The Steppes in Their Shortest Season

Mongolian horses grazing

Getting the camels ready

For only four weeks a year, the land turns green. Horses run freely, herders smile, and there’s a sense of ease.

This is the time of plenty. Families move their yurts to new pastures, horses drink their fill, and the sky feels limitless.

I sat with a man who told me:
“We only have one month like this. Then, the land turns yellow again, and we must prepare for the cold.”

Historically, even during the green weeks, you can sense the urgency. Meat is dried, fermented dairy is stored, and newborn livestock are fattened before winter comes to test them all.
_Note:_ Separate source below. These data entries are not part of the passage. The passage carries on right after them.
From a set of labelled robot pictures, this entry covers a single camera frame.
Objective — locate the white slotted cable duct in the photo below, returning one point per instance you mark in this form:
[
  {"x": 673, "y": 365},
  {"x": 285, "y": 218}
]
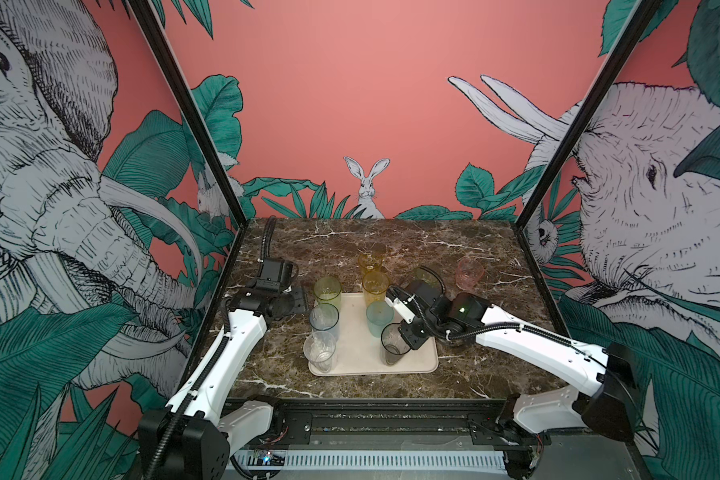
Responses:
[{"x": 384, "y": 460}]

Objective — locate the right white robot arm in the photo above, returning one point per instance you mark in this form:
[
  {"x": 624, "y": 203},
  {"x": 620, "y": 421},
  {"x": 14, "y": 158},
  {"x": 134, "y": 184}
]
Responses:
[{"x": 600, "y": 385}]

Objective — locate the left black frame post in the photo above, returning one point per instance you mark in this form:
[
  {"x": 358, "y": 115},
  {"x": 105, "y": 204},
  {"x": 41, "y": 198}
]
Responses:
[{"x": 152, "y": 30}]

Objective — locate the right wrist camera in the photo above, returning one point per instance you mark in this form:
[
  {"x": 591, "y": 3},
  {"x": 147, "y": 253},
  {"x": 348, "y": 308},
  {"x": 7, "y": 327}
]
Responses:
[{"x": 399, "y": 299}]

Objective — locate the light green ribbed glass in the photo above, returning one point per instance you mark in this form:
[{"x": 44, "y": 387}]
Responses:
[{"x": 328, "y": 290}]

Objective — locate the black frame post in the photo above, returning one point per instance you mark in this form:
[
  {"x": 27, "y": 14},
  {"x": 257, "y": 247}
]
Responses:
[
  {"x": 629, "y": 35},
  {"x": 152, "y": 30}
]

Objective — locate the clear glass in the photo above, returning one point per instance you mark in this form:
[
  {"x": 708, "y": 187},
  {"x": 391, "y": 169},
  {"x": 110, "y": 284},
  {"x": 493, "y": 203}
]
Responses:
[{"x": 320, "y": 351}]

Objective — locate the pink glass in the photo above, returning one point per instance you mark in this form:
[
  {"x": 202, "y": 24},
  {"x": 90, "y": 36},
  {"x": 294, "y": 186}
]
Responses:
[{"x": 469, "y": 272}]

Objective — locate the beige square tray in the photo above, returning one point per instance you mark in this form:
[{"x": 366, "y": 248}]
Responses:
[{"x": 359, "y": 353}]

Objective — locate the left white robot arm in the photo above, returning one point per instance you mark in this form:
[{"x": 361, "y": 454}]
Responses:
[{"x": 190, "y": 437}]

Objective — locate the black front rail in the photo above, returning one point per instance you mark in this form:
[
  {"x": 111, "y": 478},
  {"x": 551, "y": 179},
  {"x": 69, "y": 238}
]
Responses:
[{"x": 486, "y": 422}]

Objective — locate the amber tall glass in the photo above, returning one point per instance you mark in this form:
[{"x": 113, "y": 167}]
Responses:
[{"x": 375, "y": 284}]

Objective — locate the frosted teal glass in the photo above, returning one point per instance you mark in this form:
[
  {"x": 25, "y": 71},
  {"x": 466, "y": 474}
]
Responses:
[{"x": 378, "y": 314}]

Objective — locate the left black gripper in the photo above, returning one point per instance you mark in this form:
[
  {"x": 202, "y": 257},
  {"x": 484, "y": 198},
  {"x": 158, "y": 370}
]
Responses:
[{"x": 297, "y": 300}]

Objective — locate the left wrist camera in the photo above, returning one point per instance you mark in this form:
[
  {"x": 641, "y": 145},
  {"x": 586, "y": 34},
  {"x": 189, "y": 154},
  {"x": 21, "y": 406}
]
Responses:
[{"x": 275, "y": 275}]

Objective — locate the right black frame post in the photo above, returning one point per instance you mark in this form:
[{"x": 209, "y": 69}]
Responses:
[{"x": 629, "y": 35}]

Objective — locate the yellow glass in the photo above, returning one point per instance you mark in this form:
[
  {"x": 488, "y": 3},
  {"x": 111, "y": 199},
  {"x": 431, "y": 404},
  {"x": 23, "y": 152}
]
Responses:
[{"x": 370, "y": 262}]

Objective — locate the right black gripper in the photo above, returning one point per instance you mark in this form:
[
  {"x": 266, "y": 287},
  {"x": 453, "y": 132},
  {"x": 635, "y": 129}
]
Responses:
[{"x": 405, "y": 331}]

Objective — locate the grey blue glass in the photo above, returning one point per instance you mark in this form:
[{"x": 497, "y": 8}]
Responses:
[{"x": 324, "y": 317}]

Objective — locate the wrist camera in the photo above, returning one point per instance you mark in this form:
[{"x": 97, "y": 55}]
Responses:
[
  {"x": 399, "y": 299},
  {"x": 275, "y": 275}
]

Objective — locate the dark smoked glass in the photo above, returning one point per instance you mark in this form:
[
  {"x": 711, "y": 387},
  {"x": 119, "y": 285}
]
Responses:
[{"x": 393, "y": 345}]

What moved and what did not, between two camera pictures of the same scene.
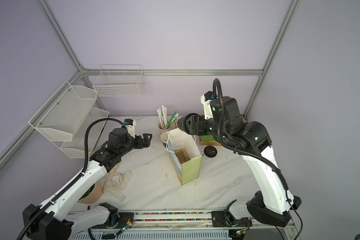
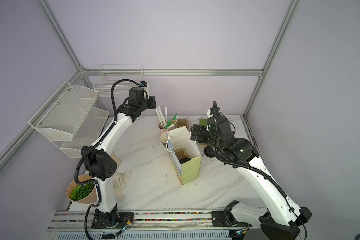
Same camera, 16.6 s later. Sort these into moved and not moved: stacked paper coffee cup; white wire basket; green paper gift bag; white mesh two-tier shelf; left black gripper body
Moved: left black gripper body
Not moved: white mesh two-tier shelf; stacked paper coffee cup; white wire basket; green paper gift bag
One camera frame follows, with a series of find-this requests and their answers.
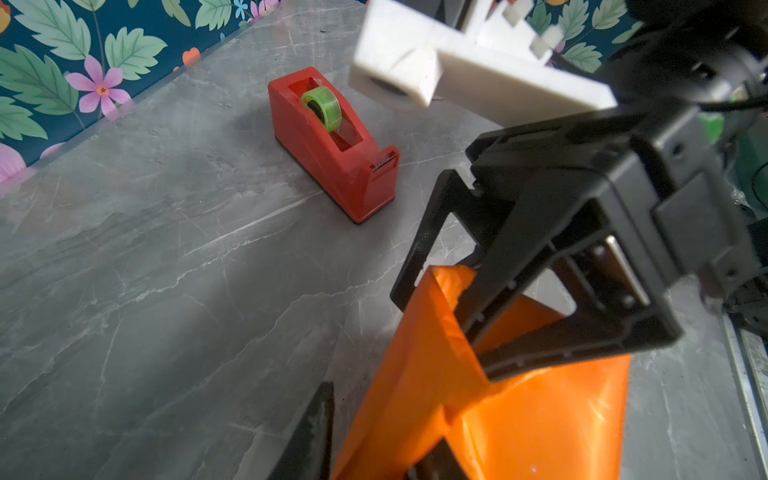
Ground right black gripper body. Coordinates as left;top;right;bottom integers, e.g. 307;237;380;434
464;102;760;354

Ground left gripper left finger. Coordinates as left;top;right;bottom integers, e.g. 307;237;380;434
268;381;335;480

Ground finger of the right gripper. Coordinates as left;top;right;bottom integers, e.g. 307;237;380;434
390;170;513;311
455;199;683;381

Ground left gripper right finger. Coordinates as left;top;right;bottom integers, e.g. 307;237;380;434
407;438;468;480

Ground yellow orange wrapping paper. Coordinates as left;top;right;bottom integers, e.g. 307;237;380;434
333;266;631;479

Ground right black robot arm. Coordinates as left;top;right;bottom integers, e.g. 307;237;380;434
391;1;767;381

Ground red tape dispenser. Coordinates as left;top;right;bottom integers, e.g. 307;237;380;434
268;67;400;224

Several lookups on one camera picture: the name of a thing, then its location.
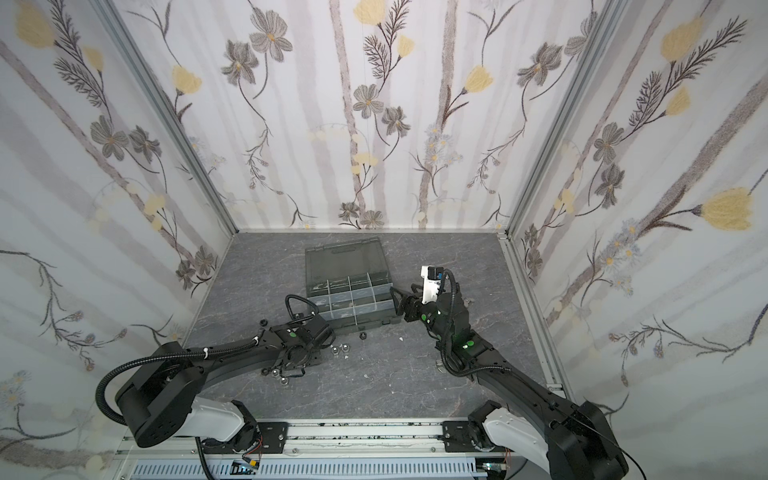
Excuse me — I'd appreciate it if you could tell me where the green compartment organizer box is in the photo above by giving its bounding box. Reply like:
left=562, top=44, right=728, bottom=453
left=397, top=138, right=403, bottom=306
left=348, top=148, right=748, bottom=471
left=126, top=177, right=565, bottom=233
left=305, top=237, right=401, bottom=335

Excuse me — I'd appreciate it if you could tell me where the white cable duct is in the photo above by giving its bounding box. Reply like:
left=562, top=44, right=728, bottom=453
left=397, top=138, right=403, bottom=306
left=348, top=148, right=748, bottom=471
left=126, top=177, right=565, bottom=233
left=120, top=458, right=487, bottom=479

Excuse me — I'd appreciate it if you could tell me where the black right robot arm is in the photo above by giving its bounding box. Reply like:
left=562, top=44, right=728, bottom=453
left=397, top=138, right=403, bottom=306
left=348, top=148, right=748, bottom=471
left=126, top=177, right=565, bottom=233
left=390, top=266, right=630, bottom=479

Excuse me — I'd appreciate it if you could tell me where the silver hex nut pair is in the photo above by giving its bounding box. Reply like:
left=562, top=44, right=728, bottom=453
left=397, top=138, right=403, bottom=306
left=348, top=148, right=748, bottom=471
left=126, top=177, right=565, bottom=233
left=331, top=343, right=351, bottom=356

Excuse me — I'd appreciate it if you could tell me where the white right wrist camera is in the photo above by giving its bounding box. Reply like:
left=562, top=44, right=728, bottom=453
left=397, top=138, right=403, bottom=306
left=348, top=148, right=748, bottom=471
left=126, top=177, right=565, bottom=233
left=421, top=266, right=445, bottom=304

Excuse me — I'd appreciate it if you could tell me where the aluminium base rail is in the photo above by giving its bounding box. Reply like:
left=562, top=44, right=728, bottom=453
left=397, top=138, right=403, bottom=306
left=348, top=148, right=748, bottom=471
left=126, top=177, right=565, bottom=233
left=116, top=416, right=607, bottom=463

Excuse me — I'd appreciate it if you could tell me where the aluminium corner frame post left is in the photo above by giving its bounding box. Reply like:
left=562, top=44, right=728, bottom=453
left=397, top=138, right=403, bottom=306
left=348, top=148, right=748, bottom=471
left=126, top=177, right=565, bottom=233
left=89, top=0, right=239, bottom=236

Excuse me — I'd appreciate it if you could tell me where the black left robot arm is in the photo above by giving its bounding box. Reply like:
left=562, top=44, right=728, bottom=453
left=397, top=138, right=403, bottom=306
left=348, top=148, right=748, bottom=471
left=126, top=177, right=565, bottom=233
left=95, top=297, right=335, bottom=452

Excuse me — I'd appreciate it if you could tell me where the aluminium corner frame post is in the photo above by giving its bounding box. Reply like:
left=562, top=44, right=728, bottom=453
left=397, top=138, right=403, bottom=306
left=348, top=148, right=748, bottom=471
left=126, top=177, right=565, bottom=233
left=89, top=0, right=239, bottom=236
left=504, top=0, right=630, bottom=236

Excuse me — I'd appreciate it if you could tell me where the aluminium corner frame post right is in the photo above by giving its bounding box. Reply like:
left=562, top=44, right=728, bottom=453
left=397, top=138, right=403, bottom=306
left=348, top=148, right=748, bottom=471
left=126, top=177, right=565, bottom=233
left=504, top=0, right=630, bottom=236

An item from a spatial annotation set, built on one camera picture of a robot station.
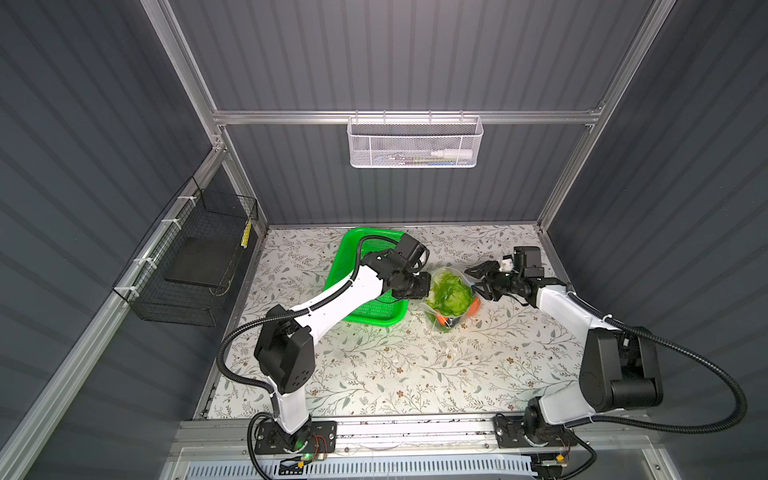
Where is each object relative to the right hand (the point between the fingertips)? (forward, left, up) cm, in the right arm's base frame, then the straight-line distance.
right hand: (471, 277), depth 88 cm
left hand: (-7, +13, +3) cm, 15 cm away
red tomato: (-6, -1, -9) cm, 11 cm away
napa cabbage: (-9, +8, +4) cm, 12 cm away
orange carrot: (-9, +9, -9) cm, 16 cm away
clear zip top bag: (-6, +12, -12) cm, 18 cm away
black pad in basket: (-7, +69, +18) cm, 72 cm away
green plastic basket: (-4, +25, -13) cm, 29 cm away
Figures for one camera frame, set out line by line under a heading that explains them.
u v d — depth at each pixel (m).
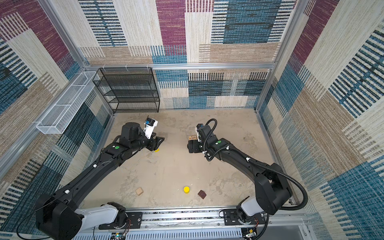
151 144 0.69
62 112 0.74
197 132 0.69
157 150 0.73
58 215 0.38
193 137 0.99
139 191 0.82
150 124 0.67
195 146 0.74
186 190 0.81
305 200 0.39
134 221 0.73
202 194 0.80
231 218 0.73
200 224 0.73
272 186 0.42
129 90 1.10
The children, though, don’t worry about what’s ahead. I watched them ride bareback on young horses, racing each other, their laughter carried by the wind.

This short season is a celebration, but also a reminder—everything will soon change.

Mongolian woman

Mongolian woman with horse


The Return of the Yellow Steppe: Migration

By mid-September, the green fades. The wind grows sharper. Horses begin to move slower, knowing the cold is coming. The golden plains stretch endlessly, a landscape both beautiful and unforgiving.

The nomads begin their migration—not across borders, but across seasonal pastures. Yurts are disassembled, strapped to wooden carts pulled by camels, and the families begin their slow, rhythmic journey.

Mongolian migration

Getting the camels ready

Historically, for these people, movement is survival. They have done this for centuries, and they will continue for as long as the land allows.


Past and Present

Mongolia exists in two worlds—the ancient and the new.

Young men ride motorcycles alongside horsemen. A man in a traditional deel checks his smartphone, receiving messages from a relative miles away in another camp.

Between the ancient and the future

Between the ancient and the future

I later spoke with a Mongolian man in his 70s, wearing a thick, fur-lined hat. He had spent his entire life moving with the seasons, tending to his family’s herd.

“One day, my children will decide if they wants to stay or leave,” he told me. “The young ones go to the city. Some return. Some do not. But the land remains.”

This is Mongolia—a place of resilience, beauty, and change.

Through these images, I hope to capture a land as old as time, yet constantly evolving.